> **Activity**: What lines below hold the string "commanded"? Copy them all.
——————
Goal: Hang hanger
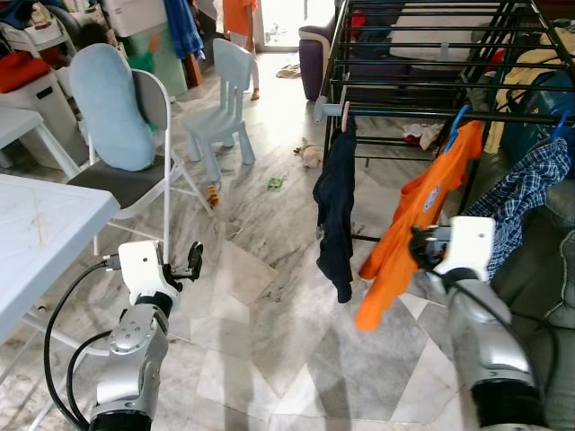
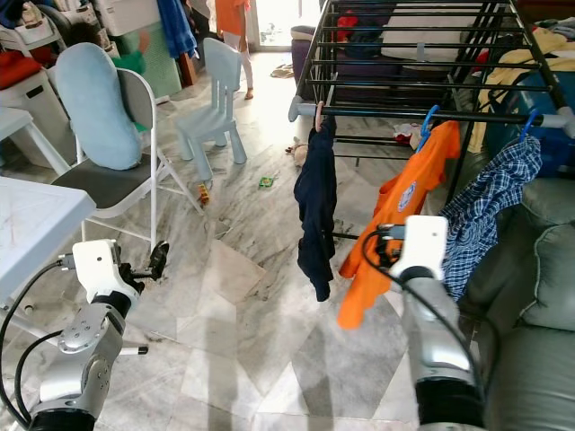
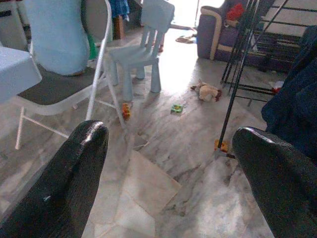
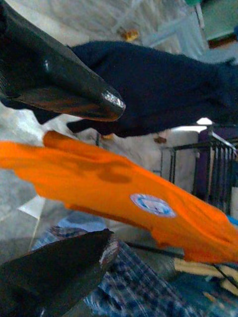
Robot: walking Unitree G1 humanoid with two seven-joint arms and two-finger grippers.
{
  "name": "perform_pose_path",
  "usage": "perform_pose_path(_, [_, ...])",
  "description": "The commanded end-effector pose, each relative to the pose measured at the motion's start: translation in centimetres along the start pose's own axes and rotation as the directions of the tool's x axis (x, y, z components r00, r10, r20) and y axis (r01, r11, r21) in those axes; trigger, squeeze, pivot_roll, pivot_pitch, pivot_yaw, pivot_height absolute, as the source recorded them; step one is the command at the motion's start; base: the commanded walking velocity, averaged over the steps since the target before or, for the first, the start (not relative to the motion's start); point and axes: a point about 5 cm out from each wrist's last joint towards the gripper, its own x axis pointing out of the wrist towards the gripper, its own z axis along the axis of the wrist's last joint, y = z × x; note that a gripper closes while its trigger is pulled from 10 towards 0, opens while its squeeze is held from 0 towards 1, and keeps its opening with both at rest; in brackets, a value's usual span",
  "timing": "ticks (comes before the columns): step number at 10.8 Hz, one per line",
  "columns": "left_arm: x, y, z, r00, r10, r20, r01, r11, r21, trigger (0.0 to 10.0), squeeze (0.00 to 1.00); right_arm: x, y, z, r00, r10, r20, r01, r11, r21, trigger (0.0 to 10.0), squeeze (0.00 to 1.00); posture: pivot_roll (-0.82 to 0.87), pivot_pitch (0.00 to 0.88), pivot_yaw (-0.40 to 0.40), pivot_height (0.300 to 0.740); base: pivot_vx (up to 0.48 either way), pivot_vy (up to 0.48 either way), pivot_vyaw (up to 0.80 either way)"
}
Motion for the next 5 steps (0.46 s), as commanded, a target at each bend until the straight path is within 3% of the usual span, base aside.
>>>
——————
> **Response**:
  "description": "The commanded end-effector pose, each relative to the pose measured at the motion's start: translation in centimetres along the start pose's own axes and rotation as the directions of the tool's x axis (x, y, z components r00, r10, r20) and y axis (r01, r11, r21) in those axes; trigger, squeeze, pivot_roll, pivot_pitch, pivot_yaw, pivot_height absolute, as the source recorded them; step one is the command at the motion's start; base: the commanded walking velocity, averaged over the steps since the target before or, for the first, the start (not relative to the motion's start); point and axes: a point about 5 cm out from each wrist's last joint towards the gripper, its own x axis pointing out of the wrist towards the gripper, its own z axis along the axis of the wrist's last joint, y = z × x; note that a gripper closes while its trigger is pulled from 10 towards 0, opens while its squeeze is held from 0 towards 1, and keeps its opening with both at rest; in brackets, a value's usual span",
Motion for the next 5 steps (0.46 s), as commanded, a target at each bend until the straight path is within 3% of the usual span, base aside.

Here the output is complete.